- _TASK DESCRIPTION_: Beneath this line is the data. Output exactly the lines from the line with "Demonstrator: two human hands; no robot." to the line with "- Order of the", both ends included, and nothing more.

- _MATERIAL PROVIDED_:
+===+
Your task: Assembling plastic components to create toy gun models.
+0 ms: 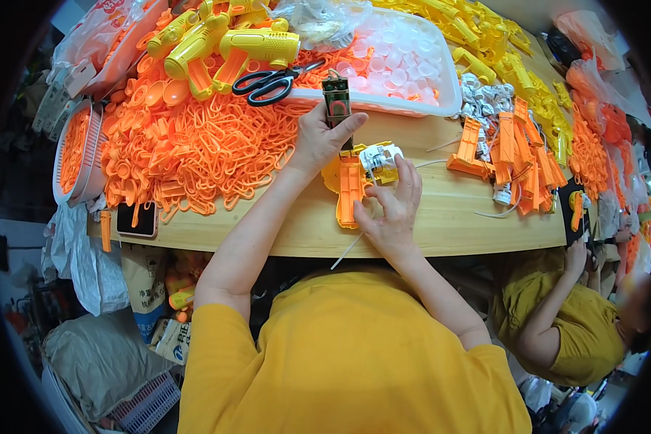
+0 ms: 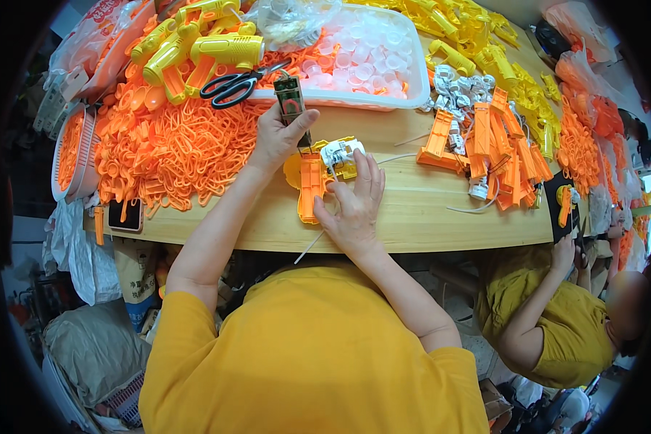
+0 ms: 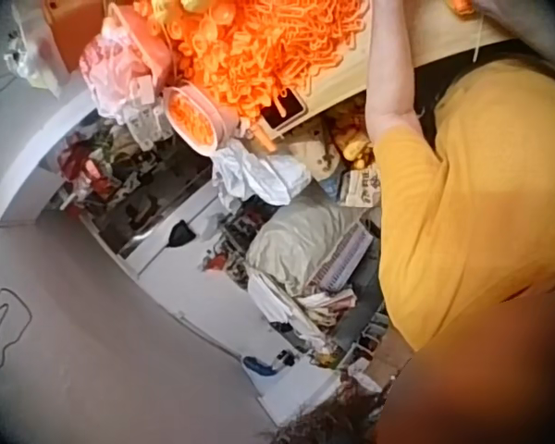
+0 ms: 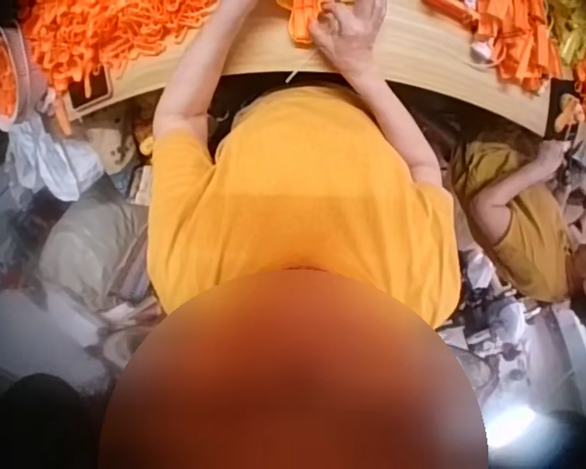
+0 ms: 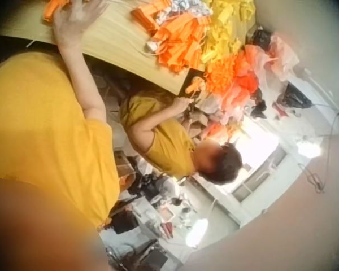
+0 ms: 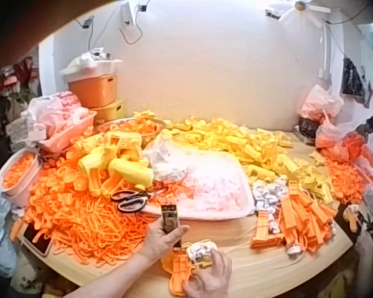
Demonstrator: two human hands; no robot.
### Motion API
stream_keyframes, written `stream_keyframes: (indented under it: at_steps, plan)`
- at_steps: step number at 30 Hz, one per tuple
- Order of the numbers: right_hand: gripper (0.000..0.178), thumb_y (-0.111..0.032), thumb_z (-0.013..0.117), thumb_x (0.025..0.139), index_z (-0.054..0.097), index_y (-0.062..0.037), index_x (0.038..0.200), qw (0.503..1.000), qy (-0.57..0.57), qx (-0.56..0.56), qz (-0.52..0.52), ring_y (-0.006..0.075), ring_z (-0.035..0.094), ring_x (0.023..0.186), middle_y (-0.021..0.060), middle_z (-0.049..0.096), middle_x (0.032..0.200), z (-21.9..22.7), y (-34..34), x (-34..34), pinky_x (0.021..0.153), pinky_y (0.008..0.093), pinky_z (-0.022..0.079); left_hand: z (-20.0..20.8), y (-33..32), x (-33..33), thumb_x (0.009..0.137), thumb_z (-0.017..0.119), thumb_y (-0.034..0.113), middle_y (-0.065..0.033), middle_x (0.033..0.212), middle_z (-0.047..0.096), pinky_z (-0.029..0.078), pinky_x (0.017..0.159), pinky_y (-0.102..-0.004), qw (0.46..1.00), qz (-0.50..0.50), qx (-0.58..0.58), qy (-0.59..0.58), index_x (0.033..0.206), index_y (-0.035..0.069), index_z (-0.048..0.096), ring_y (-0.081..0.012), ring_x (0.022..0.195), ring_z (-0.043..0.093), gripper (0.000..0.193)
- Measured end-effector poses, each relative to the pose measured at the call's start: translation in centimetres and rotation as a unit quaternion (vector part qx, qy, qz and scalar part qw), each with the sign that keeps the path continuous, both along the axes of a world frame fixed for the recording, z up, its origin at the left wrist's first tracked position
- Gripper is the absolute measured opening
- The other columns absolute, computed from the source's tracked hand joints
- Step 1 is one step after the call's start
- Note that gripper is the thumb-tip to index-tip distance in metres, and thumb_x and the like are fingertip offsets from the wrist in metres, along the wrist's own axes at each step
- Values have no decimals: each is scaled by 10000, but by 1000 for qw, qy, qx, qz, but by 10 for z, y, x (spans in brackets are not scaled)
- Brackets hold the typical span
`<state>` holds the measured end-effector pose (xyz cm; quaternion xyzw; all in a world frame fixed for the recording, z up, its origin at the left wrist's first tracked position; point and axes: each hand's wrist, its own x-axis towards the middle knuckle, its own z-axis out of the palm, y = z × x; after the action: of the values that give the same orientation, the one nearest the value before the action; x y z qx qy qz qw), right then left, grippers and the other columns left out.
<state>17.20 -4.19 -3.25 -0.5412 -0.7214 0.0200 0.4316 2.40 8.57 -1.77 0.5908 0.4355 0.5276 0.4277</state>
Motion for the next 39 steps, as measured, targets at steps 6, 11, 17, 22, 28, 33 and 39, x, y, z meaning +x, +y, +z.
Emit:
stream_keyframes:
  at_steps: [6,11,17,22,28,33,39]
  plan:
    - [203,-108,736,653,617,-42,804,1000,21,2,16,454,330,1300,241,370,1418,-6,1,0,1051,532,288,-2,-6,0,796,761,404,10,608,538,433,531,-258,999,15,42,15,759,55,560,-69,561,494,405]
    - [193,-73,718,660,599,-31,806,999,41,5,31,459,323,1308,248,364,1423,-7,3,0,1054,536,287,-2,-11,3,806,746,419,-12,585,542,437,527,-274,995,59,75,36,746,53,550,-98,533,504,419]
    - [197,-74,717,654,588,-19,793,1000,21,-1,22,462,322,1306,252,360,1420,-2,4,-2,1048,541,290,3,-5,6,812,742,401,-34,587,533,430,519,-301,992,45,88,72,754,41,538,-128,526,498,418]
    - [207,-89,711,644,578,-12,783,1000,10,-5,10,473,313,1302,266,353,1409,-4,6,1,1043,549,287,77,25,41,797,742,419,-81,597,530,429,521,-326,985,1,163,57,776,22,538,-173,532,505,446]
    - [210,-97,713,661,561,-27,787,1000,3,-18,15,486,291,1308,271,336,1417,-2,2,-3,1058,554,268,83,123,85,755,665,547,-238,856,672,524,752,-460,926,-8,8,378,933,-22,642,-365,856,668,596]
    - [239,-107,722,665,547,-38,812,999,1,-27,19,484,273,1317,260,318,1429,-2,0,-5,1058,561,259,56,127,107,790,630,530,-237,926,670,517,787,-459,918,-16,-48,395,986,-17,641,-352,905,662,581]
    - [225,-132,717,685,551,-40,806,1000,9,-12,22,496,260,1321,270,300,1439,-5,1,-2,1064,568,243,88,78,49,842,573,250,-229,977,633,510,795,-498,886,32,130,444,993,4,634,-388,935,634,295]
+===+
- _EXERCISE RESPONSE_:
Demonstrator: two human hands; no robot.
### Motion API
stream_keyframes, written `stream_keyframes: (indented under it: at_steps, plan)`
- at_steps: step number at 30 Hz, one per tuple
- Order of the numbers: right_hand: gripper (0.000..0.178), thumb_y (-0.111..0.032), thumb_z (-0.013..0.117), thumb_x (0.025..0.139), index_z (-0.054..0.097), index_y (-0.062..0.037), index_x (0.038..0.200), qw (0.503..1.000), qy (-0.57..0.57), qx (-0.56..0.56), qz (-0.52..0.52), ring_y (-0.006..0.075), ring_z (-0.035..0.094), ring_x (0.023..0.186), middle_y (-0.021..0.060), middle_z (-0.049..0.096), middle_x (0.032..0.200), z (-21.9..22.7), y (-34..34), x (-34..34), pinky_x (0.021..0.153), pinky_y (0.008..0.093), pinky_z (-0.022..0.079); left_hand: z (-20.0..20.8), y (-33..32), x (-33..33), thumb_x (0.009..0.137), thumb_z (-0.017..0.119), thumb_y (-0.034..0.113), middle_y (-0.065..0.033), middle_x (0.033..0.212), middle_z (-0.047..0.096), pinky_z (-0.029..0.078), pinky_x (0.017..0.159), pinky_y (-0.102..-0.004), qw (0.46..1.00), qz (-0.50..0.50), qx (-0.58..0.58), qy (-0.59..0.58), index_x (0.033..0.206), index_y (-0.035..0.069), index_z (-0.048..0.096), ring_y (-0.081..0.012), ring_x (0.022..0.195), ring_z (-0.043..0.093), gripper (0.000..0.193)

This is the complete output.